By Charles Krauthammer
Friday, May 13, 2005
Four years ago this week, President Bush nominated Texas Supreme Court Justice Priscilla Owen to the federal bench. Four years later, she and six other appeals court nominees remain unconfirmed and unvoted upon because of Democratic filibusters.
This technique is defended by Democrats as traditional and rooted in history. What a fraud. The only example that comes close is Lyndon Johnson's nomination in 1968 of (sitting) Supreme Court Justice Abe Fortas to be chief justice. But this case is muddied by the fact that (a) Fortas was subject to allegations involving conflictsof interest and financial impropriety, (b) he did not appear to have the votes anyway, and (c) the case involved elevation on the court, not appointment to the court.
Even if we concede Fortas, that is one successful filibuster, 37 years ago, in two centuries of American history. In 2000, a small number of Republicans tried to filibuster two Clinton judicial nominees but were defeated in that attempt not only by Democrats but also b y Republicans voting roughly 3 to 1 for cloture.
There has certainly never been a successful filibuster in the case of a judicial nominee who clearly had the approval of a majority of the Senate. And there has surely never been a campaign like the one undertaken by the Democrats since 2001 to systematically deny judicial appointment by means of the filibuster.
Two hundred years of tradition has been radically and unilaterally changed by the minority. Why? The reason is obvious. Democrats have not had a very good run recently in the popularly elected branches. Since choosing the wrong side of the culture wars of the 1960s, they have won only three of the past 10 presidential elections. A decade ago they lost control of the House for the first time in 40 years, and now have lost all the elected branches. They are in a panic that they will lose their one remaining ability to legislate -- through the courts.

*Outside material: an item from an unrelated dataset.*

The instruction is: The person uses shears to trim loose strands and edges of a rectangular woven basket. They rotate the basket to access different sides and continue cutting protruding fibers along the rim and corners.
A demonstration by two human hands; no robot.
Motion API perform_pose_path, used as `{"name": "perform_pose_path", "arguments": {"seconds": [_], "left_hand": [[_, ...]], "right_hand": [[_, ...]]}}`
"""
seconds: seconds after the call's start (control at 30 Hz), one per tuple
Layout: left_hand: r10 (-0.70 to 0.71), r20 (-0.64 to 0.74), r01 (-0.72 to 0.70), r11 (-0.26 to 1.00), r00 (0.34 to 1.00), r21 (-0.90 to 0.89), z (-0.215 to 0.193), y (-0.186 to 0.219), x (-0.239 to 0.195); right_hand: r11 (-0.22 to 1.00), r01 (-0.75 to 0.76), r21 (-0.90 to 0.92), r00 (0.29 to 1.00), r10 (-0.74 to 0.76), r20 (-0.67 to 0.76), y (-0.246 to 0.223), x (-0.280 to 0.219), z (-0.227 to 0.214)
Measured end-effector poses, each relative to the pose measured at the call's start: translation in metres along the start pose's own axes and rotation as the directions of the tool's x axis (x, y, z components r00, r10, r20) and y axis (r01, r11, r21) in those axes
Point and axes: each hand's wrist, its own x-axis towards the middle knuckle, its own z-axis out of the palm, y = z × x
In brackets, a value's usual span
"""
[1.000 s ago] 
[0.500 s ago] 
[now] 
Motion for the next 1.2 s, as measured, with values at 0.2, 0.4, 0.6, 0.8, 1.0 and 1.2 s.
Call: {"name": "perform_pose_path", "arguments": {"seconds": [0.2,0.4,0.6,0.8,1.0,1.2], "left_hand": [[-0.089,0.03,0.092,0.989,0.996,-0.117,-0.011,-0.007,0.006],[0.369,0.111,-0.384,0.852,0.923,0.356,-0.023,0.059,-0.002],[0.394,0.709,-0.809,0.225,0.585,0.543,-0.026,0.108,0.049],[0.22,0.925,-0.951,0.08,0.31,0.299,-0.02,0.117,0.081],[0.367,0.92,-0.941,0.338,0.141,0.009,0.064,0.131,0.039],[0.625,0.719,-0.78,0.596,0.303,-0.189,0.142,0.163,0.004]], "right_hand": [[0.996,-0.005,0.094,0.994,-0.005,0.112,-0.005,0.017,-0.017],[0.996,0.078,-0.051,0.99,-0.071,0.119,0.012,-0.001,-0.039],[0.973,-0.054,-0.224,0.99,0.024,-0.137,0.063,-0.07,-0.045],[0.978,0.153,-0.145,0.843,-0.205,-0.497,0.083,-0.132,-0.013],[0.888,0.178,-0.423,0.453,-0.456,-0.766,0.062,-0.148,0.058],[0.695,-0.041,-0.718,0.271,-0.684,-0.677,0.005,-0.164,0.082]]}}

And this they have done with great success, legislating by judicial fiat everything from abortion to gay marriage to religion in the public square. They want to maintain that commanding height of the culture and are not about to let something like presidential prerogative and two centuries of Senate history stand in their way.

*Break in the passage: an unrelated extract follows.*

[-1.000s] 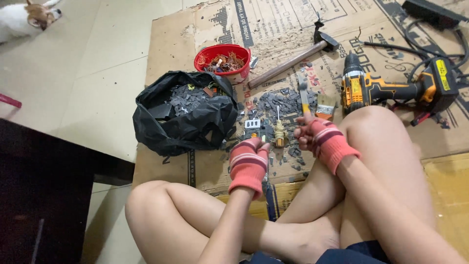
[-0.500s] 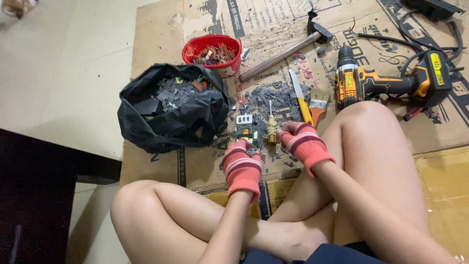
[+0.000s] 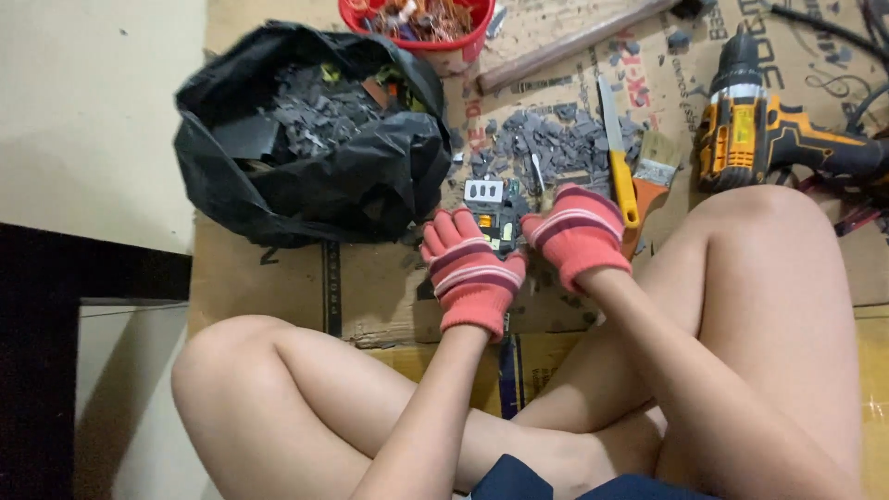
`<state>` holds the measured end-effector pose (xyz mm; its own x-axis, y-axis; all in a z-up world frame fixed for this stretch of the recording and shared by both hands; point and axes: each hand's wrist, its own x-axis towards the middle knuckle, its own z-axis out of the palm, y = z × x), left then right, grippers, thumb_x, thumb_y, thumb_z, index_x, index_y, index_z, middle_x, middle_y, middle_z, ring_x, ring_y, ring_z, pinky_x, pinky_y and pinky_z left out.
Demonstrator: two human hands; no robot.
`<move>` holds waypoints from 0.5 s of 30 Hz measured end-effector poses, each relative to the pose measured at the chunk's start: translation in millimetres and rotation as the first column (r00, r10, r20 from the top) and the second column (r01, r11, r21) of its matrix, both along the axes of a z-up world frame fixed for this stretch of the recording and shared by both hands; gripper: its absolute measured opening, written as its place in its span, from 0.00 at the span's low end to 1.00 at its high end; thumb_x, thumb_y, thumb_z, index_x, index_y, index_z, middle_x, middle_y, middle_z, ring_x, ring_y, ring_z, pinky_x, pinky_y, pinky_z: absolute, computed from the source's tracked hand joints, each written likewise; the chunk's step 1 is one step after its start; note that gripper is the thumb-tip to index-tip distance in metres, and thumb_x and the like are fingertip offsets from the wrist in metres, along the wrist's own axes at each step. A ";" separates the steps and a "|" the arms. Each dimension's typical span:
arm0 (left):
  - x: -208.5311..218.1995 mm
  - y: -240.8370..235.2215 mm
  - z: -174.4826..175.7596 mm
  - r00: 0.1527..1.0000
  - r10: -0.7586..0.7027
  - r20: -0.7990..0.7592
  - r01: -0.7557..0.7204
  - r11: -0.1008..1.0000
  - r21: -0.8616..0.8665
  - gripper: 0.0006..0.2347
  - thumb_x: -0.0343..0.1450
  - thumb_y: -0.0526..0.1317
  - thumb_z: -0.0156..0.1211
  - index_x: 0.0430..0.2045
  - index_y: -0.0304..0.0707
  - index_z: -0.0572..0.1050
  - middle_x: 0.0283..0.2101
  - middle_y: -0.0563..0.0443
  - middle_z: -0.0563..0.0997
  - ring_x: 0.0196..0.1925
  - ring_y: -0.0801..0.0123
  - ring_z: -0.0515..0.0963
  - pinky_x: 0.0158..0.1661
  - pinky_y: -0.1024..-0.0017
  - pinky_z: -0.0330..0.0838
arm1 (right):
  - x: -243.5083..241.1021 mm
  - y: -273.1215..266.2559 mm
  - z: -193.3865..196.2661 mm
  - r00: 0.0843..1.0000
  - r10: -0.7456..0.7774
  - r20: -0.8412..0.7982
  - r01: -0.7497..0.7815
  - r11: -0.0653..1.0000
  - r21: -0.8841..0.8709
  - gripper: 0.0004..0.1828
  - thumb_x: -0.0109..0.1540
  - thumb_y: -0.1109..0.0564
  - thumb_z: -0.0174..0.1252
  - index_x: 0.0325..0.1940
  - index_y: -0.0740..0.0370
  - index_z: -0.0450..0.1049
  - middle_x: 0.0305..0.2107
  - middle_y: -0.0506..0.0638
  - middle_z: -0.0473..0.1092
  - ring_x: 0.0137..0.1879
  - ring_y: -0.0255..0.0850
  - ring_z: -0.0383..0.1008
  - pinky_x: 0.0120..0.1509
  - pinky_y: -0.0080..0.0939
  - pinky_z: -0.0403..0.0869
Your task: The person sits on the floor and uses a screwdriver to remove screws from a small electronic device. They manipulate the device and its components while surrounded by tools and debris.
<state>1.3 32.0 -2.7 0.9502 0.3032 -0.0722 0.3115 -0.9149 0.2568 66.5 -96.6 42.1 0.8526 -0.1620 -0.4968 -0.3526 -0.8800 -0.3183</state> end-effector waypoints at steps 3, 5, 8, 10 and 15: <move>2.9 -0.4 -7.0 1.000 0.010 0.022 -0.010 1.000 -0.022 0.43 0.54 0.62 0.73 0.58 0.35 0.64 0.59 0.37 0.67 0.65 0.45 0.65 0.65 0.52 0.57 | -4.3 0.6 6.5 0.998 -0.001 -0.055 0.002 1.000 0.024 0.29 0.61 0.41 0.52 0.63 0.55 0.73 0.49 0.63 0.76 0.61 0.62 0.74 0.62 0.65 0.72; 2.0 -0.8 -8.4 0.999 0.024 0.022 -0.023 0.999 -0.036 0.43 0.54 0.62 0.73 0.59 0.33 0.64 0.59 0.36 0.67 0.65 0.44 0.66 0.64 0.51 0.58 | -11.6 -4.8 17.7 0.994 0.016 -0.110 -0.008 0.998 0.066 0.28 0.63 0.41 0.48 0.66 0.50 0.70 0.53 0.62 0.73 0.64 0.61 0.71 0.67 0.63 0.70; 3.2 -5.2 -12.3 0.999 0.038 0.029 -0.036 0.997 -0.062 0.44 0.55 0.61 0.73 0.60 0.32 0.63 0.60 0.35 0.67 0.65 0.42 0.66 0.63 0.50 0.59 | -22.6 -9.8 44.3 0.988 0.027 -0.151 0.002 0.982 0.187 0.28 0.64 0.44 0.46 0.68 0.48 0.67 0.56 0.64 0.72 0.67 0.61 0.68 0.72 0.61 0.66; 2.1 -4.4 -13.0 0.998 0.056 0.024 -0.054 0.996 -0.065 0.44 0.55 0.59 0.73 0.61 0.31 0.62 0.61 0.35 0.67 0.65 0.41 0.66 0.63 0.49 0.60 | -28.0 -15.2 49.2 0.988 0.040 -0.150 0.002 0.962 0.273 0.28 0.63 0.46 0.49 0.68 0.52 0.68 0.54 0.66 0.72 0.66 0.62 0.69 0.73 0.62 0.66; 3.4 -1.5 -1.8 0.998 0.041 0.040 -0.036 0.992 -0.123 0.41 0.55 0.54 0.72 0.60 0.31 0.64 0.59 0.35 0.69 0.62 0.45 0.69 0.62 0.50 0.61 | -30.3 -30.7 39.5 0.986 0.036 -0.165 0.027 0.930 0.366 0.25 0.64 0.52 0.56 0.66 0.57 0.73 0.61 0.61 0.70 0.71 0.58 0.65 0.76 0.58 0.61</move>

Hence the filibuster strategy. Feeling they have a weak hand, however, they have been offering deals. In the latest, as reported in Roll Call, Democrats would allow some appellate court nominees to go through, deny at least three others, and promise not to filibuster a Supreme Court nominee as long as there are no "extreme circumstances."
But of course Democrats believe that anybody who, say, opposes affirmative action on principle is extreme. As is anyone who believes (as, for example, I and many others do) that abortion should remain legal but that Roe v. Wade is a travesty -- an extreme case of judicial arrogance and constitutional invention -- worthy of repeal.
If Republicans accept this kind of deal, they are fools. They have a perfectly constitutional, perfectly reasonable case for demanding an up-or-down vote on judicial nominees, and they should not be throwing it away for a mess of potage and fuzzy promises.
Senate Majority Leader Bill Frist seems intent on passing a procedural ruling to prevent judicial filibusters. Democrats have won the semantic war by getting this branded "the nuclear option," a colorful and deliberately inflammatory term (although Republican Trent Lott, ever helpful, appears to have originated the term). The semantic device reminds me of the slogan of the nuclear freeze campaign of the early 1980s: "Because nobody wants a nuclear war." (Except Ronald Reagan, of course.)
Democrats are calling Frist's maneuver an assault on the very essence of the Senate, a body distinguished by its insistence on tradition, custom and unwritten rules.
This claim is a comical inversion of the facts. One of the great traditions, customs and unwritten rules of the Senate is that you do not filibuster judicial nominees. You certainly do not filibuster judicial nominees who would otherwise win an up-or-down vote. And you surely do not filibuster judicial nominees in a systematic campaign to deny a president and a majority of the Senate their choice of judges. That is historically unprecedented.
The Democrats have unilaterally shattered one of the longest-running traditions in parliamentary history worldwide. They are not to be rewarded with a deal. They must either stop or be stopped by a simple change of Senate procedure that would do nothing more than take a 200-year-old unwritten rule and make it written.
What the Democrats have done is radical. What Frist is proposing is a restoration.